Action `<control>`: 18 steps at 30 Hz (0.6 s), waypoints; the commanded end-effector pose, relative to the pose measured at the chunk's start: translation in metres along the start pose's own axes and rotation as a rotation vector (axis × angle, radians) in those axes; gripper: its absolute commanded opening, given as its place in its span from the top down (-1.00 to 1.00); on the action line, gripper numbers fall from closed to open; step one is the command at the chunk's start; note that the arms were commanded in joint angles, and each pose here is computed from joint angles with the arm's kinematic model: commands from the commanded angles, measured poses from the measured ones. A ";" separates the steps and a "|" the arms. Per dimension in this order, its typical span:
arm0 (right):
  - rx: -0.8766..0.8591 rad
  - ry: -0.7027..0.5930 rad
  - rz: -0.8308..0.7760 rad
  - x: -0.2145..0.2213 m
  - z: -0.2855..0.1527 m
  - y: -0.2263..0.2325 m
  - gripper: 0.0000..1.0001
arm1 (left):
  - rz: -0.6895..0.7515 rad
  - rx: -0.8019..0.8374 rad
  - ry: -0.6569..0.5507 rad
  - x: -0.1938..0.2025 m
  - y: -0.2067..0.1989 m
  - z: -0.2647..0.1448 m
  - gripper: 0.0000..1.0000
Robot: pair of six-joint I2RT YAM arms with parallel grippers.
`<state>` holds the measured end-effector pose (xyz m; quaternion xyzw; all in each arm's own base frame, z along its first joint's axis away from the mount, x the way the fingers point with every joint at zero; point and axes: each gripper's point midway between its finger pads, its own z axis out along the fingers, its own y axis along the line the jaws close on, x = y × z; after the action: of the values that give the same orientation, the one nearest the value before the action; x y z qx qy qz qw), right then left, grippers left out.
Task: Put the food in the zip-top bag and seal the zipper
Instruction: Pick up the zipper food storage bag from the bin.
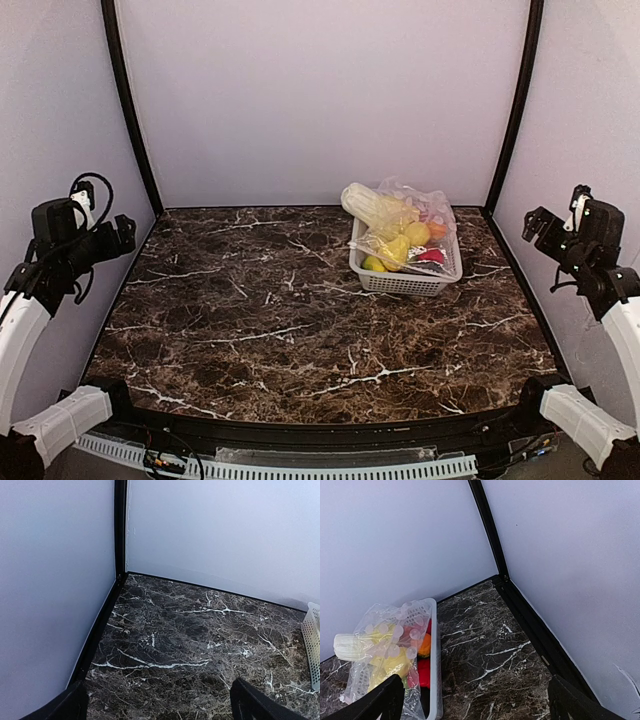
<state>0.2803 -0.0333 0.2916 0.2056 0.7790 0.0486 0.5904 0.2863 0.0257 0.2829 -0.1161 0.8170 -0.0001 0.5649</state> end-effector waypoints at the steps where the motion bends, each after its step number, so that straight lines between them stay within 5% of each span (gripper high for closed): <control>1: 0.016 -0.019 0.002 -0.003 0.002 -0.003 -0.97 | -0.005 0.009 -0.042 -0.004 0.000 -0.005 -0.99; 13: -0.174 -0.072 -0.066 -0.004 -0.015 0.025 -0.97 | 0.052 0.060 -0.092 -0.005 -0.007 -0.007 -0.99; 18: -0.290 0.049 -0.098 0.015 -0.004 0.048 -0.87 | 0.071 0.206 -0.075 -0.028 -0.041 0.006 -0.99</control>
<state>0.2734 -0.0071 0.2978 0.1334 0.7714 0.0950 0.6149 0.2890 0.0146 0.2851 -0.0792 0.8062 -0.0158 0.5861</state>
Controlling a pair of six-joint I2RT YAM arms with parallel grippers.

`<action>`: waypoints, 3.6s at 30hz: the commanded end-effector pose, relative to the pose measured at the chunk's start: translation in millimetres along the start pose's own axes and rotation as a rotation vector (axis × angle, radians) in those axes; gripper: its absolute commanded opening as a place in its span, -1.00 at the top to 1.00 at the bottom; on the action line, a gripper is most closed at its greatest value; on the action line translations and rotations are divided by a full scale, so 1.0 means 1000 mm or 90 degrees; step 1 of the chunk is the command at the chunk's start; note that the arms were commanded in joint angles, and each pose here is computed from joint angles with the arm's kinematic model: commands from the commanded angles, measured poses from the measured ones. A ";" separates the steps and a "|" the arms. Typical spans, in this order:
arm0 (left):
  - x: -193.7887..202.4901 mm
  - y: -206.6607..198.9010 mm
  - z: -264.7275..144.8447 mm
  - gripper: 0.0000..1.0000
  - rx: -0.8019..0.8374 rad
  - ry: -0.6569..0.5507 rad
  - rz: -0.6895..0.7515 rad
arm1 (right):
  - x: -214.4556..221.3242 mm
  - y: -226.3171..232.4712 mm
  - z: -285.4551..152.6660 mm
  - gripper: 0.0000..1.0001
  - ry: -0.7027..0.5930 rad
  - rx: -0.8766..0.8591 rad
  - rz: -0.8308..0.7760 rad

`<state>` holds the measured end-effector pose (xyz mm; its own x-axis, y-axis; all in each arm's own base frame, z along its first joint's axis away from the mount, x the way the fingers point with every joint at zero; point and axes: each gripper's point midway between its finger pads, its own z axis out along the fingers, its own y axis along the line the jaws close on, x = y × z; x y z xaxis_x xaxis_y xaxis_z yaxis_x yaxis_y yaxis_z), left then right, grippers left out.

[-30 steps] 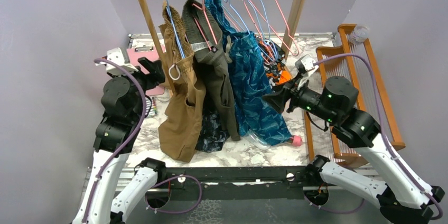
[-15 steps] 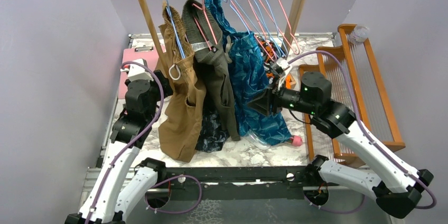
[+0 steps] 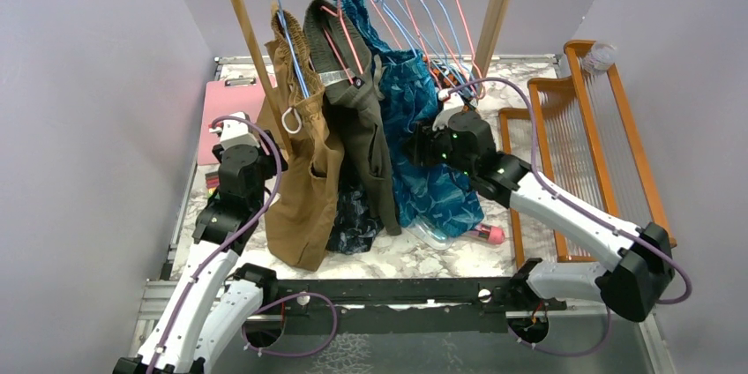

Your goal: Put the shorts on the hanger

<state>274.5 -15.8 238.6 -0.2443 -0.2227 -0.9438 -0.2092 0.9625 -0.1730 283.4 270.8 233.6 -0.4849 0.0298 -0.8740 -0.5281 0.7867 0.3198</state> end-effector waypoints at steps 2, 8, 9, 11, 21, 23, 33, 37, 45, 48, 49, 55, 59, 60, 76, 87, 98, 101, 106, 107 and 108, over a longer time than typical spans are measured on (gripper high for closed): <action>-0.006 0.010 0.004 -0.40 -0.036 -0.031 0.016 | -0.047 -0.049 0.016 -0.07 -0.131 0.196 0.068; -0.002 0.017 0.006 -0.39 -0.053 -0.030 0.038 | -0.067 -0.074 0.023 -0.11 -0.174 0.258 0.096; 0.000 0.017 0.006 -0.39 -0.055 -0.030 0.040 | -0.069 -0.080 0.021 -0.12 -0.182 0.272 0.099; 0.003 0.019 0.006 -0.39 -0.057 -0.031 0.045 | -0.073 -0.094 0.014 -0.14 -0.196 0.295 0.108; 0.007 0.018 0.008 -0.39 -0.057 -0.037 0.051 | -0.048 -0.067 -0.026 -0.19 -0.145 0.179 0.081; 0.008 0.018 0.008 -0.39 -0.056 -0.037 0.049 | -0.042 -0.052 -0.037 -0.19 -0.123 0.124 0.055; 0.011 0.016 0.008 -0.39 -0.049 -0.035 0.041 | -0.016 0.040 -0.072 -0.09 -0.082 -0.225 -0.006; 0.011 0.016 0.008 -0.39 -0.045 -0.033 0.040 | -0.013 0.052 -0.056 -0.05 -0.073 -0.223 -0.025; 0.012 0.016 0.006 -0.40 -0.043 -0.035 0.039 | -0.029 0.051 -0.018 -0.05 -0.154 -0.104 -0.026; 0.011 0.017 0.006 -0.40 -0.045 -0.038 0.041 | -0.046 0.035 -0.007 -0.04 -0.221 -0.048 -0.021; 0.011 0.017 0.006 -0.40 -0.046 -0.038 0.041 | -0.053 0.029 -0.004 -0.04 -0.248 -0.024 -0.022; 0.011 0.017 0.006 -0.41 -0.048 -0.038 0.045 | -0.079 0.018 0.006 0.00 -0.309 0.037 -0.046; 0.013 0.017 0.006 -0.41 -0.048 -0.036 0.046 | -0.074 0.054 0.000 -0.08 -0.290 -0.094 -0.113; 0.013 0.017 0.006 -0.41 -0.048 -0.035 0.047 | -0.069 0.064 -0.004 -0.09 -0.276 -0.133 -0.123; 0.015 0.012 0.012 -0.41 -0.036 -0.033 0.048 | -0.119 0.089 -0.120 -0.24 -0.322 -0.204 -0.166; 0.015 0.015 0.009 -0.42 -0.041 -0.033 0.051 | -0.173 0.118 -0.126 -0.34 -0.312 -0.229 -0.143; 0.008 0.024 -0.001 -0.71 -0.080 -0.046 0.002 | -0.152 0.015 -0.147 -0.62 -0.369 0.071 -0.080; 0.002 0.028 -0.005 -0.79 -0.097 -0.060 -0.026 | -0.135 -0.026 -0.157 -0.64 -0.369 0.193 -0.051; 0.000 0.026 -0.005 -0.89 -0.103 -0.062 -0.050 | -0.109 -0.072 -0.171 -0.67 -0.357 0.344 -0.012; 0.000 0.026 -0.004 -0.89 -0.104 -0.062 -0.051 | -0.107 -0.075 -0.173 -0.67 -0.357 0.353 -0.009; -0.001 0.026 -0.004 -0.89 -0.106 -0.062 -0.053 | -0.104 -0.077 -0.174 -0.67 -0.355 0.356 -0.010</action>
<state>265.2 4.2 219.6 -0.1840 -0.2326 -0.9550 -0.3400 0.9267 -0.1602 252.5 136.4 381.8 0.0258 0.2159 -0.9761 -0.2266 0.9523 0.2046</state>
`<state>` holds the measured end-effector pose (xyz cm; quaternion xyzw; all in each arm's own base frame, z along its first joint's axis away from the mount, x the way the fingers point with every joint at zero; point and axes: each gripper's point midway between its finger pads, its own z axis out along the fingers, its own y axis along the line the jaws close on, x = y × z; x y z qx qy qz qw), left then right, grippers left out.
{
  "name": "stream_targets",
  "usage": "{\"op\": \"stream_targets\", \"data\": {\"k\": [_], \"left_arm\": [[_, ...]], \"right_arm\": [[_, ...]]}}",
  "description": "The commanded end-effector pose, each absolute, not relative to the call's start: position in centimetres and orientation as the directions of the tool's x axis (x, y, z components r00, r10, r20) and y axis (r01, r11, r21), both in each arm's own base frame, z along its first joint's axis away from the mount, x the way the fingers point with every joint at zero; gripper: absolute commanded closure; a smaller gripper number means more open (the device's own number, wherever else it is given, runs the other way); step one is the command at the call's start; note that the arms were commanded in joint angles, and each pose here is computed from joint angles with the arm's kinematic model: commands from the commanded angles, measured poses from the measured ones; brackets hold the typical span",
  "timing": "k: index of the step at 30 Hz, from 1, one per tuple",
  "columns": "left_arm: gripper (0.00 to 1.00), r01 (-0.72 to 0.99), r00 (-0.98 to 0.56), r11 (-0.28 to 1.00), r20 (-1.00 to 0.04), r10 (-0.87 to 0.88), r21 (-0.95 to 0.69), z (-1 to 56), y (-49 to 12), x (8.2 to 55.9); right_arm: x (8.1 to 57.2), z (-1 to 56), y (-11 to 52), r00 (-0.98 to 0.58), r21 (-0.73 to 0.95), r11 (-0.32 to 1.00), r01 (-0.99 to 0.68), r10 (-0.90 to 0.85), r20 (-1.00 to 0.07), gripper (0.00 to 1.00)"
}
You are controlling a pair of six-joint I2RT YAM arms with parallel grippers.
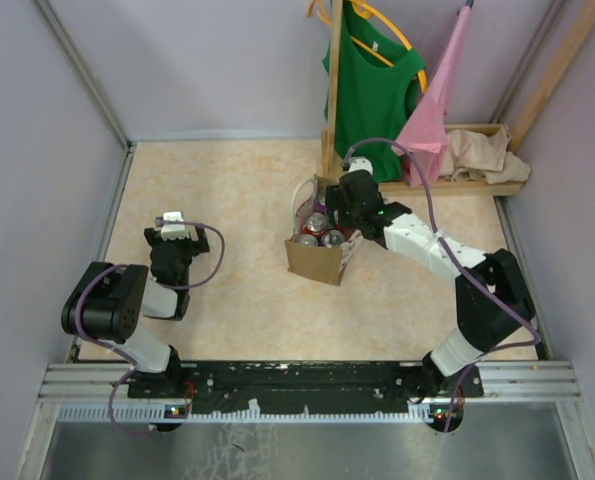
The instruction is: Take the beverage out of the canvas bag
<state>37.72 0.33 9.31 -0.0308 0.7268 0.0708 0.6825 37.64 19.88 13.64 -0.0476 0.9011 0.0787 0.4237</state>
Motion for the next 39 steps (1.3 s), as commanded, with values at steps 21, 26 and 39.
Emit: {"op": "stream_targets", "data": {"k": [21,26,39], "left_arm": [[0.00,-0.150,-0.042,0.988,-0.998,0.039,0.045,9.7,0.4,37.7],[0.00,-0.148,-0.042,0.988,-0.998,0.039,0.045,9.7,0.4,37.7],[0.00,-0.148,-0.042,0.988,-0.998,0.039,0.045,9.7,0.4,37.7]], "right_arm": [[39.5,8.3,19.7,-0.733,0.037,0.996,-0.083,-0.036,-0.680,0.28],[38.5,6.9,19.1,-0.760,0.018,0.997,-0.079,-0.049,-0.648,0.34],[39.8,9.5,19.6,-0.728,0.013,0.995,-0.100,-0.064,-0.683,1.00]]}}
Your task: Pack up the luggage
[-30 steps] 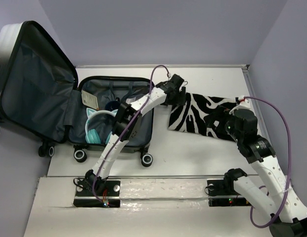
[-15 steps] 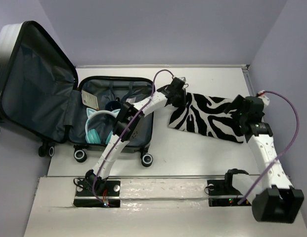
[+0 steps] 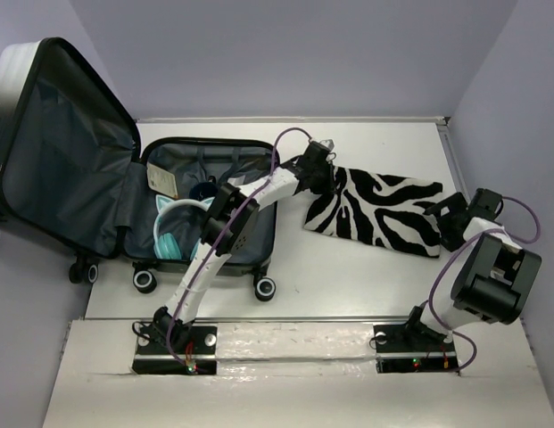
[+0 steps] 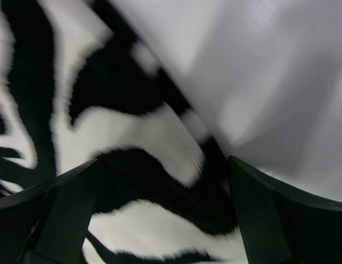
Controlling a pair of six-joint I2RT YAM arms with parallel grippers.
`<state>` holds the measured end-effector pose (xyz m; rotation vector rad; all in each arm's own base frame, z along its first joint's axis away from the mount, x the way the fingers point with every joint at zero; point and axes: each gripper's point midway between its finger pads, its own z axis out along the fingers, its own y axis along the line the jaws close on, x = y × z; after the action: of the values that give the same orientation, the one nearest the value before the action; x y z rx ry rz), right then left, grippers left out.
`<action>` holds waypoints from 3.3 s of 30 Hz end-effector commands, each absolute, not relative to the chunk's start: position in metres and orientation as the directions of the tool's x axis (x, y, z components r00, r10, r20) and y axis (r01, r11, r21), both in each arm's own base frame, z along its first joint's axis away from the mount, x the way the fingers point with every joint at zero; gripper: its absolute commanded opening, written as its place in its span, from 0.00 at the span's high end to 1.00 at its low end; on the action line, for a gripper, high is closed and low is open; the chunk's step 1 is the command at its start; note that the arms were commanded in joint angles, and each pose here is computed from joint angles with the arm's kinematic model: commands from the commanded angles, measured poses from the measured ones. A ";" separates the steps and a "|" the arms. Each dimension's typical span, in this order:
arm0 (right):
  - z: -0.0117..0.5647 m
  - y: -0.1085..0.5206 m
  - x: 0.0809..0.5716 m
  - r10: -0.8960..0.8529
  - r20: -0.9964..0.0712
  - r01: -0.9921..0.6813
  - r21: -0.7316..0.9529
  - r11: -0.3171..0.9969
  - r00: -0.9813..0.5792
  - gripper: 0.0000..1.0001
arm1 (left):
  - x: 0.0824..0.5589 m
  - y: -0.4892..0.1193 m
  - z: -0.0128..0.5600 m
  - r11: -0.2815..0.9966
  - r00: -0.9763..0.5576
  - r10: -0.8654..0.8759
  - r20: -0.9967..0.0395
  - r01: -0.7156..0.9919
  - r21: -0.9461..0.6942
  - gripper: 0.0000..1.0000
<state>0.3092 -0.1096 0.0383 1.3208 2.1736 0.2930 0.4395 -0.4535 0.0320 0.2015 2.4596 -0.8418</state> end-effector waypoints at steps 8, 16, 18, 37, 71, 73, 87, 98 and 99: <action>-0.005 -0.037 0.324 0.869 -0.076 0.593 0.702 0.395 -0.489 0.15 | 0.419 -0.441 0.005 0.809 -0.886 0.035 -0.462 0.296 -0.507 0.94; 0.025 -0.012 0.343 0.812 -0.091 0.450 0.794 0.409 -0.577 0.82 | 0.420 -0.445 0.010 0.802 -0.889 0.015 -0.458 0.285 -0.525 0.94; 0.050 -0.005 0.350 0.810 -0.127 0.374 0.839 0.396 -0.573 0.93 | 0.416 -0.451 0.019 0.776 -0.888 0.005 -0.459 0.293 -0.559 0.94; 0.322 0.136 0.383 0.618 -0.555 -0.243 0.820 0.518 -0.557 0.93 | 0.426 -0.326 0.373 0.595 -0.589 -0.323 -0.741 0.482 -0.643 0.94; 0.235 0.406 0.379 -0.041 -0.724 -0.526 0.461 0.715 -0.689 0.06 | 0.108 0.151 0.336 0.332 0.201 -0.251 -0.947 -0.901 -0.279 0.10; 0.249 0.400 0.372 -0.059 -0.750 -0.563 0.439 0.700 -0.659 0.02 | 0.105 0.154 0.335 0.293 0.248 -0.240 -0.939 -0.903 -0.313 0.10; 0.216 0.366 0.330 -0.172 -0.756 -0.634 0.377 0.675 -0.632 0.00 | 0.165 0.192 0.326 0.080 0.049 -0.100 -0.994 -0.995 -0.057 0.17; 0.162 0.331 0.369 -0.130 -0.702 -0.481 0.329 0.813 -0.700 0.01 | 0.178 0.213 0.287 0.028 -0.038 -0.131 -0.991 -0.999 0.034 0.86; 0.153 0.333 0.369 -0.134 -0.690 -0.477 0.334 0.813 -0.712 0.01 | 0.182 0.212 0.287 0.047 -0.033 -0.139 -0.990 -0.999 0.027 0.94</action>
<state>0.3485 0.3410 0.1755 -0.5054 2.2995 0.7151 0.1638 0.2073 0.2907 -1.2220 1.4255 1.2374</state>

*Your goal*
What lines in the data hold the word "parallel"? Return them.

*Task output*
Robot: pair of six-joint I2RT YAM arms with parallel grippers.
Controlling a pair of six-joint I2RT YAM arms with parallel grippers.
You are controlling a pair of six-joint I2RT YAM arms with parallel grippers.
Controlling a pair of six-joint I2RT YAM arms with parallel grippers.

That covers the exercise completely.